3. Differential market basket analysis: This type of analysis is beneficial for competitor
analysis. It compares purchase history between stores, between seasons, between
two time periods, between different days of the week, etc., to find interesting
patterns in consumer behaviour. For example, it can help determine why some users
prefer to purchase the same product at the same price on Amazon vs Flipkart. The
answer can be that the Amazon reseller has more warehouses and can deliver faster,
or maybe something more profound like user experience.

Algorithms associated with Market Basket Analysis


In market basket analysis, association rules are used to predict the likelihood of
products being purchased together.
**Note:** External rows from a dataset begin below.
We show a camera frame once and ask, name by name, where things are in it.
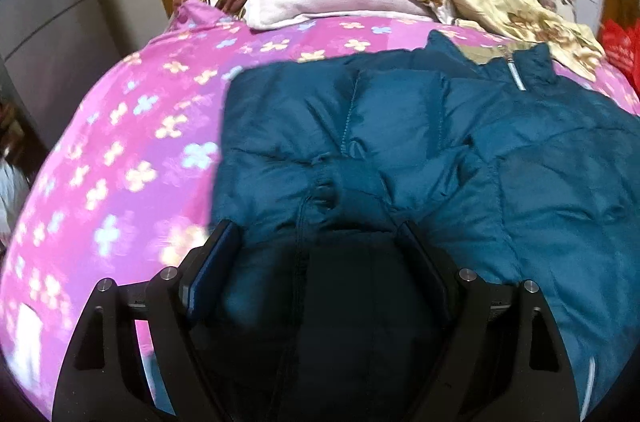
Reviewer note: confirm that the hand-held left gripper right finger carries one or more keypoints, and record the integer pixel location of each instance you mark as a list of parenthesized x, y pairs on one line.
[(427, 267)]

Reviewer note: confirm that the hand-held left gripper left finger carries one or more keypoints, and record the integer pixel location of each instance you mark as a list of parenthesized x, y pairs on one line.
[(215, 262)]

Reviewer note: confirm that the teal puffer jacket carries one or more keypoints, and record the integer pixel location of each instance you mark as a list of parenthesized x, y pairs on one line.
[(525, 182)]

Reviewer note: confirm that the pink floral bed sheet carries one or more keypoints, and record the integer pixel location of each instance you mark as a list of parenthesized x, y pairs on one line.
[(125, 127)]

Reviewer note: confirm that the white folded cloth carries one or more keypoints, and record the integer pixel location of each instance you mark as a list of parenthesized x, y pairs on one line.
[(27, 337)]

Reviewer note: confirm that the white plastic bag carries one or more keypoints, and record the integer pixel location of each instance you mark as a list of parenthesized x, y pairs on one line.
[(10, 202)]

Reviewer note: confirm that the red shopping bag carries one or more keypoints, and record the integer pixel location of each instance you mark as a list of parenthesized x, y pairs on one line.
[(622, 52)]

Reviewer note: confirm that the grey wardrobe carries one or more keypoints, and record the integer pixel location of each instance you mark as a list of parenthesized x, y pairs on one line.
[(60, 2)]
Association rules count the frequency of items
that occur together, seeking to find associations that occur far more often than
expected.

Algorithms that use association rules include AIS, SETM and Apriori. The Apriori
algorithm is commonly cited by data scientists in research articles about market
basket analysis. It identifies frequent items in the database and then evaluates their
frequency as the datasets are expanded to larger sizes.

R's rules package is an open-source toolkit for association mining using the R
programming language. This package supports the Apriori algorithm and other
mining algorithms, including arulesNBMiner, opusminer, RKEEL and RSarules.

With the help of the Apriori Algorithm, we can further classify and simplify the item
sets that the consumer frequently buys. There are three components in APRIORI
ALGORITHM:

o SUPPORT
o CONFIDENCE
o LIFT

For example, suppose 5000 transactions have been made through a popular e-
Commerce website. Now they want to calculate the support, confidence, and lift for
the two products. For example, let's say pen and notebook, out of 5000 transactions,
500 transactions for pen, 700 transactions for notebook, and 1000 transactions for
both.

SUPPORT

It has been calculated with the number of transactions divided by the total number
of transactions made,

1. Support = freq(A, B)/N


support(pen) = transactions related to pen/total transactions

i.e support -> 500/5000=10 percent

CONFIDENCE

Whether the product sales are popular on individual sales or through combined sales
has been calculated. That is calculated with combined transactions/individual
transactions.

1. Confidence = freq (A, B)/ freq(A)

Confidence = combine transactions/individual transactions

i.e confidence-> 1000/500=20 percent

LIFT

Lift is calculated for knowing the ratio for the sales.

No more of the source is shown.